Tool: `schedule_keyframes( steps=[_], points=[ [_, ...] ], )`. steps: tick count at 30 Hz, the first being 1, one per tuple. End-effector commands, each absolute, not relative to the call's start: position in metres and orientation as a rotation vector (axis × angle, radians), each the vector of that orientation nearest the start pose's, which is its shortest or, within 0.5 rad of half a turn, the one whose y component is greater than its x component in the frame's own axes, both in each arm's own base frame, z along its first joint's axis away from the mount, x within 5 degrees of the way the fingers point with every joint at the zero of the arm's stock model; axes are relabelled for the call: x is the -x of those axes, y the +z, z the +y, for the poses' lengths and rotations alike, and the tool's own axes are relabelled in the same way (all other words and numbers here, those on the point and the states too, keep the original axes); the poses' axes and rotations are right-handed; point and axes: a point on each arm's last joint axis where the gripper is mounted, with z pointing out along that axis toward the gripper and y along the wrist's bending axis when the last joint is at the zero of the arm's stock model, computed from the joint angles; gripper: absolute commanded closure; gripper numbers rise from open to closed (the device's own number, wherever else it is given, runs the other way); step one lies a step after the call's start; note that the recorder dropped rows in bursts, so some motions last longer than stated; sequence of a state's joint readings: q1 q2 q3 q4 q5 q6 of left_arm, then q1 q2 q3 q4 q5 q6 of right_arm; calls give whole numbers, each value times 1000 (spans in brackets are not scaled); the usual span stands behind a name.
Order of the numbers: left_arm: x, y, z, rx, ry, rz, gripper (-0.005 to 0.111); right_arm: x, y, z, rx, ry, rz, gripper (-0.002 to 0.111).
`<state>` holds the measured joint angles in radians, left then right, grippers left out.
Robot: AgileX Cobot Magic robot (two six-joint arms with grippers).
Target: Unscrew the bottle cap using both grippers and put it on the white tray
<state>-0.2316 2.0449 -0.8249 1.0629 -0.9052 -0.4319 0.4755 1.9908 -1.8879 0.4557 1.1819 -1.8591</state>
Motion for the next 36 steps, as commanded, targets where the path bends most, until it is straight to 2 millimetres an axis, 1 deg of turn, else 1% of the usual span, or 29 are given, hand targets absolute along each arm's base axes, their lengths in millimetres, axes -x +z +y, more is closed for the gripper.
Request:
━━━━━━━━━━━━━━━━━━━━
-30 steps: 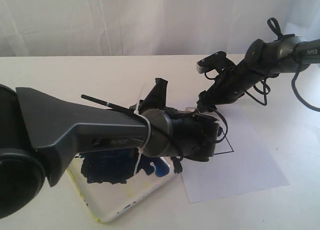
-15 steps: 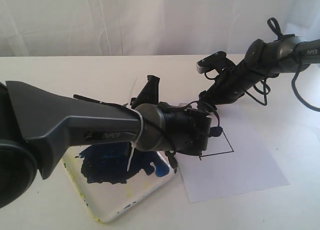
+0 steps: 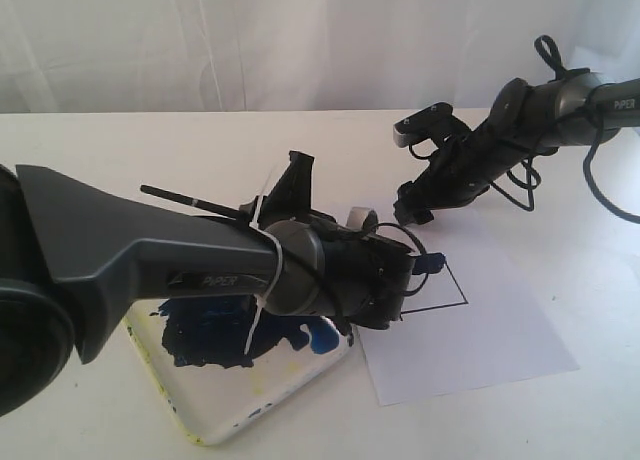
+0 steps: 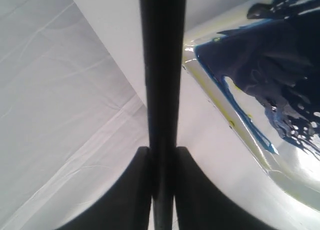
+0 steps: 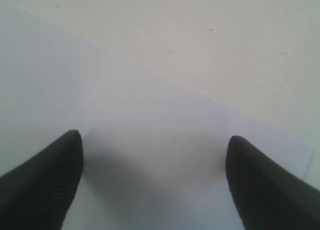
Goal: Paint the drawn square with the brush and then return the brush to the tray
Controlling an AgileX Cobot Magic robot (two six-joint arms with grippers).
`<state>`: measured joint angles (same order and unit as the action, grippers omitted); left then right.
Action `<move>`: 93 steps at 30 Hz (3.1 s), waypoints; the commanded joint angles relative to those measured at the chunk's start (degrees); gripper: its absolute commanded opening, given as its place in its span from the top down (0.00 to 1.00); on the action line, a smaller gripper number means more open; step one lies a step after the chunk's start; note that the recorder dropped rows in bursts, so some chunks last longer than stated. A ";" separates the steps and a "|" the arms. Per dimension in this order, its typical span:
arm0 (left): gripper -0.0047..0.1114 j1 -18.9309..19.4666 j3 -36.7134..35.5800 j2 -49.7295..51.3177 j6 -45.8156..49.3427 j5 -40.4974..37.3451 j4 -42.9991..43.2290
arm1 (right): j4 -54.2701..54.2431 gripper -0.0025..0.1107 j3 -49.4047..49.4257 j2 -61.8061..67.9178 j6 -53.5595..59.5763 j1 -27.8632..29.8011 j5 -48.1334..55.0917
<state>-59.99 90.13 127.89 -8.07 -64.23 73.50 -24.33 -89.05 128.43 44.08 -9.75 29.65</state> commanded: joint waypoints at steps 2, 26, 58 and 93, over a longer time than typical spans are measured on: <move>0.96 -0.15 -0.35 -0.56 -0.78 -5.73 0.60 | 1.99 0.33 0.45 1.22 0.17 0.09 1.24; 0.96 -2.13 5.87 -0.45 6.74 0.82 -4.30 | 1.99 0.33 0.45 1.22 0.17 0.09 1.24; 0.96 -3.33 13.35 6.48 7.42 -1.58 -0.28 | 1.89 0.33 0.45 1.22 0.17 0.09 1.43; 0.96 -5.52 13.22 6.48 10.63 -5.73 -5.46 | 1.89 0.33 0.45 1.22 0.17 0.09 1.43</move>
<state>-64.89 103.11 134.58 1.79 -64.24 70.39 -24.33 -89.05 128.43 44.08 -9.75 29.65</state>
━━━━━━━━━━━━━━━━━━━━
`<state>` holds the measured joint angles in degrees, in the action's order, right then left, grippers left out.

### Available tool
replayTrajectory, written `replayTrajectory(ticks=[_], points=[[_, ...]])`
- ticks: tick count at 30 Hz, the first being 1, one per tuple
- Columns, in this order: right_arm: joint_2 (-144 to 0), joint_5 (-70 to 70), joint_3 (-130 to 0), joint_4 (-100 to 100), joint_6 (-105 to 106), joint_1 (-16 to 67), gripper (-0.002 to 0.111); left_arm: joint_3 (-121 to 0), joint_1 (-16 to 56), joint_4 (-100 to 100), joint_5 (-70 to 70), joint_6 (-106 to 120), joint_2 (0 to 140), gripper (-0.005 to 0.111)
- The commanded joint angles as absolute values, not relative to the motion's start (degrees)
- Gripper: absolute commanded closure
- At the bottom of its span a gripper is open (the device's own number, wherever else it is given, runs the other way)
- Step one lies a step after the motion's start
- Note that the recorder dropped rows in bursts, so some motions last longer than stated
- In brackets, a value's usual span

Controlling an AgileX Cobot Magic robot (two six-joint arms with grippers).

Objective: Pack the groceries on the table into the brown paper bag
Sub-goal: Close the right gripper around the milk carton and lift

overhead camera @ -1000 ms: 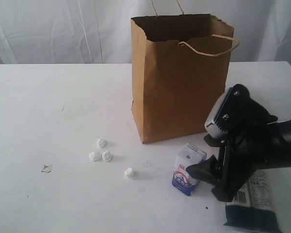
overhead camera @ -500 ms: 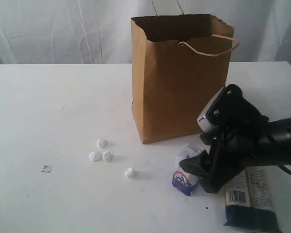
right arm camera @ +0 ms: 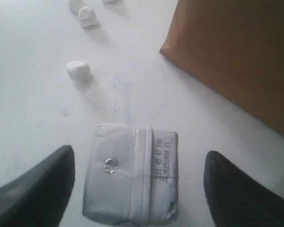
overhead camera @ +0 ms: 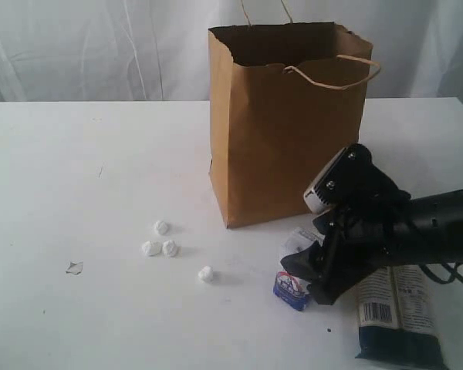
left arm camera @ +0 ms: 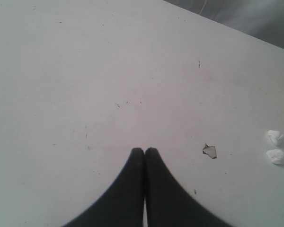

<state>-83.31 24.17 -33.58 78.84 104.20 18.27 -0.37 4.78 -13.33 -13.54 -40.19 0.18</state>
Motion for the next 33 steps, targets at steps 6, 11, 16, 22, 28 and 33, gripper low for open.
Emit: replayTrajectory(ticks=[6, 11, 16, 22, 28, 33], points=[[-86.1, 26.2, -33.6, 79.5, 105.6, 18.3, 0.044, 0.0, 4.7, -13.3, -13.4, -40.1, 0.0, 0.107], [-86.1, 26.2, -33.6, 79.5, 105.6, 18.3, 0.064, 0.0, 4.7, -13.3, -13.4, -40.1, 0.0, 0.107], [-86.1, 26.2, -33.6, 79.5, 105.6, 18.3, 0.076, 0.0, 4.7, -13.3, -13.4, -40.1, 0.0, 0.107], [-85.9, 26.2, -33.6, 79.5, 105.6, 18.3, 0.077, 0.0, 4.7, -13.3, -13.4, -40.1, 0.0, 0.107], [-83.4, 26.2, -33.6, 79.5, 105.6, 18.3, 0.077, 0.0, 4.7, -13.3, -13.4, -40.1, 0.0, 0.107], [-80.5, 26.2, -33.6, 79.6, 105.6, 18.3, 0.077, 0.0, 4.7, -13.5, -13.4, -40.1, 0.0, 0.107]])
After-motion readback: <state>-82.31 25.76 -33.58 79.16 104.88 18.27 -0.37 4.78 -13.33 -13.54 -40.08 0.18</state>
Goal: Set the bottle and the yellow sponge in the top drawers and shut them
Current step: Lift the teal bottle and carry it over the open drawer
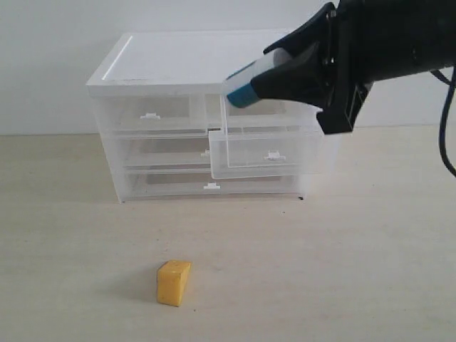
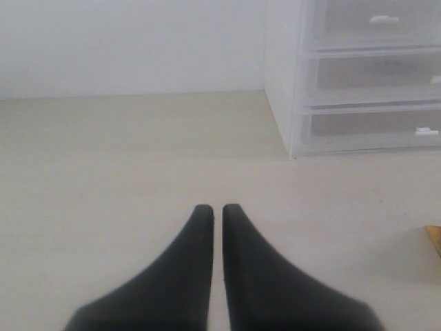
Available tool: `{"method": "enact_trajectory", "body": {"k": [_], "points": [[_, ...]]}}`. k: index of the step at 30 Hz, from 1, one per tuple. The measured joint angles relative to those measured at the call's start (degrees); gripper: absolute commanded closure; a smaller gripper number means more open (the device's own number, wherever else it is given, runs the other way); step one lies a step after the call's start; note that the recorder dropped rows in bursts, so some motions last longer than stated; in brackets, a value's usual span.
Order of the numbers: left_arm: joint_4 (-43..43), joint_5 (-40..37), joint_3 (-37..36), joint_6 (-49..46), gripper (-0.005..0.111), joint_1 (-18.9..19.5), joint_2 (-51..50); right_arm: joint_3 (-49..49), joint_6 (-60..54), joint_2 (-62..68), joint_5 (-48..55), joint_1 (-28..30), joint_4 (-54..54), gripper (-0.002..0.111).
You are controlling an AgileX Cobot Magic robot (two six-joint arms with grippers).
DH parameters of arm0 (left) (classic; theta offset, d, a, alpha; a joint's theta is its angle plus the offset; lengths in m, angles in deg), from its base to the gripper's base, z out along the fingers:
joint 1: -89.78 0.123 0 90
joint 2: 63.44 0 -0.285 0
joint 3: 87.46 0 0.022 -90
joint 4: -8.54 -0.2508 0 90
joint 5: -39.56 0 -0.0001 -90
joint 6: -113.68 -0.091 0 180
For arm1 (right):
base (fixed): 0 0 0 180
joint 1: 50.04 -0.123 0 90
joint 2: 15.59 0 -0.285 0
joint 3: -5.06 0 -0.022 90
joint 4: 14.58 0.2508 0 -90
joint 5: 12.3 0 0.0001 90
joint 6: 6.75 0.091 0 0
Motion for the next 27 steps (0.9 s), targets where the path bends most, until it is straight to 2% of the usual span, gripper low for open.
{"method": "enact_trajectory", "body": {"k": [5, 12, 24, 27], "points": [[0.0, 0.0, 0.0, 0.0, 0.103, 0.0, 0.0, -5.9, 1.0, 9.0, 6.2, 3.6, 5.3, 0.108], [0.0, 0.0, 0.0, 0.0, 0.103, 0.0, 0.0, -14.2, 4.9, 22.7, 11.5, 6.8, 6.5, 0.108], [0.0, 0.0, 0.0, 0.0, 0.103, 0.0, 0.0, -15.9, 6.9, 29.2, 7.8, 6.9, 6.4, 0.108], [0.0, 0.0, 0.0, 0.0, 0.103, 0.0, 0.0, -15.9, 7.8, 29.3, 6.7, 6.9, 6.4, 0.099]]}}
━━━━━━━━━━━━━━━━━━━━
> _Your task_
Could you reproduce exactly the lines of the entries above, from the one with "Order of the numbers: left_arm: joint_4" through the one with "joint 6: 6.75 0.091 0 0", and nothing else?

> _Exercise answer_
Order of the numbers: left_arm: joint_4 (-43..43), joint_5 (-40..37), joint_3 (-37..36), joint_6 (-49..46), gripper (-0.005..0.111), joint_1 (-18.9..19.5), joint_2 (-51..50); right_arm: joint_3 (-49..49), joint_6 (-60..54), joint_2 (-62..68), joint_5 (-48..55), joint_1 (-28..30), joint_4 (-54..54), gripper (-0.002..0.111).
You are controlling an AgileX Cobot Magic robot (two six-joint arms with grippers).
DH parameters of arm0 (left) (classic; theta offset, d, a, alpha; a joint's theta is its angle plus the offset; lengths in m, angles in deg), from its base to the gripper's base, z out along the fingers:
joint 1: -89.78 0.123 0 90
joint 2: 63.44 0 -0.285 0
joint 3: 87.46 0 0.022 -90
joint 4: -8.54 -0.2508 0 90
joint 5: -39.56 0 -0.0001 -90
joint 6: -113.68 -0.091 0 180
For arm1 (right):
base (fixed): 0 0 0 180
joint 1: 50.04 -0.123 0 90
joint 2: 15.59 0 -0.285 0
joint 3: -5.06 0 -0.022 90
joint 4: 14.58 0.2508 0 -90
joint 5: 12.3 0 0.0001 90
joint 6: 6.75 0.091 0 0

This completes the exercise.